> [PROBLEM DETAILS] Going from the line that contains "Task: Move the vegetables" to the last line of the material below, repeat every line exactly.

● ● ● ● ●

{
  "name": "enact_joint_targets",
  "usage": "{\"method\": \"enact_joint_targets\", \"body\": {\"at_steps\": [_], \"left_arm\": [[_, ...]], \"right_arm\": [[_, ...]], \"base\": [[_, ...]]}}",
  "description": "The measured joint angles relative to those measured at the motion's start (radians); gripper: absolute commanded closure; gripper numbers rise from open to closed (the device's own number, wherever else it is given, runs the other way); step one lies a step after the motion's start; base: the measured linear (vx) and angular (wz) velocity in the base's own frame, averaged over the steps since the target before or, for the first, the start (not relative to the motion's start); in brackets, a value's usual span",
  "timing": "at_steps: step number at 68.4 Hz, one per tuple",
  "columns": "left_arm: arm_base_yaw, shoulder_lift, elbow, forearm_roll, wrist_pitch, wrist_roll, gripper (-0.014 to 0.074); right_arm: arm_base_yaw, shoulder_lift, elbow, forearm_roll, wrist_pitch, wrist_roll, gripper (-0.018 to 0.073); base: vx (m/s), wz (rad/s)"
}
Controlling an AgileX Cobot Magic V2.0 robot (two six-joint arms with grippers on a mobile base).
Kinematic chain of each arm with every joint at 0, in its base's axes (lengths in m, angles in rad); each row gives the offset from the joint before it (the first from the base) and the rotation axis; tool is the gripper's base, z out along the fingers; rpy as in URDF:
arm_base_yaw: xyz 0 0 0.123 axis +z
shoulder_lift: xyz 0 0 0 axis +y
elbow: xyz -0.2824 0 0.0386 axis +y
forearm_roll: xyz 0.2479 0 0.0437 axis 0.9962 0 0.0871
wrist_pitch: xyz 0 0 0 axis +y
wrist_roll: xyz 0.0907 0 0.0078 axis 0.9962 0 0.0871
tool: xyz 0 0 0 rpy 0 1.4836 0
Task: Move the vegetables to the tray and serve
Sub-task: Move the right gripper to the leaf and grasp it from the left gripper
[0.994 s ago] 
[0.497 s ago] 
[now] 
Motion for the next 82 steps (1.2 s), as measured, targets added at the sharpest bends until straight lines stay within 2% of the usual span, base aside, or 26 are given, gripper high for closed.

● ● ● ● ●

> [WRITTEN RESPONSE]
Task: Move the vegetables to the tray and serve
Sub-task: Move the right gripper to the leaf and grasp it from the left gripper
[0.994 s ago] 
[0.497 s ago] 
[now] 
Motion for the next 82 steps (1.2 s), as measured, targets added at the sharpest bends until straight lines stay within 2% of the usual span, base aside, or 26 are given, gripper high for closed.

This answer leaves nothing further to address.